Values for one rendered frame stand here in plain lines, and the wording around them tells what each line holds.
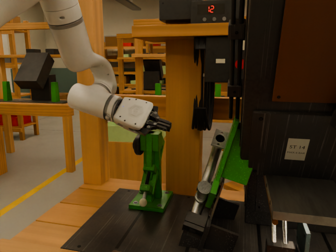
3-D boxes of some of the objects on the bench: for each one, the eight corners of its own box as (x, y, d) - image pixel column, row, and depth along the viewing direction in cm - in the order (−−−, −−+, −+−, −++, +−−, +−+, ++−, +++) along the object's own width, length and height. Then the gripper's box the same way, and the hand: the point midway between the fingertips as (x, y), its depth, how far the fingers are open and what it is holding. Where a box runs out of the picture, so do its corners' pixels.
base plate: (555, 340, 57) (558, 331, 57) (60, 253, 83) (60, 247, 83) (426, 226, 97) (427, 221, 97) (119, 192, 123) (119, 187, 123)
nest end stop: (201, 236, 84) (203, 231, 80) (181, 229, 85) (182, 224, 81) (202, 232, 85) (204, 227, 81) (183, 225, 86) (184, 220, 82)
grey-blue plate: (307, 288, 68) (313, 234, 65) (298, 287, 68) (303, 233, 65) (299, 262, 77) (304, 213, 74) (291, 261, 77) (296, 212, 74)
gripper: (127, 98, 98) (178, 114, 95) (107, 134, 91) (161, 153, 88) (124, 84, 92) (179, 101, 89) (102, 121, 85) (161, 141, 82)
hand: (164, 125), depth 89 cm, fingers closed
-=-=-
■ REQUIREMENT
Reproduce the entries above exactly, but only the lines between the line holding "3-D boxes of" and the line holding "nest end stop: (201, 236, 84)", inclusive.

■ FINISHED TASK
3-D boxes of some of the objects on the bench: for each one, the eight corners of its own box as (x, y, d) - image pixel column, row, and depth along the viewing direction in cm - in the order (−−−, −−+, −+−, −++, +−−, +−+, ++−, +++) along the object's own width, length and height. Then the gripper's box the same way, and the hand: the point midway between the fingertips as (x, y), its depth, how far the fingers are open and what it is holding. Where a box runs out of the picture, so do its corners' pixels.
base plate: (555, 340, 57) (558, 331, 57) (60, 253, 83) (60, 247, 83) (426, 226, 97) (427, 221, 97) (119, 192, 123) (119, 187, 123)
nest end stop: (201, 236, 84) (203, 231, 80) (181, 229, 85) (182, 224, 81) (202, 232, 85) (204, 227, 81) (183, 225, 86) (184, 220, 82)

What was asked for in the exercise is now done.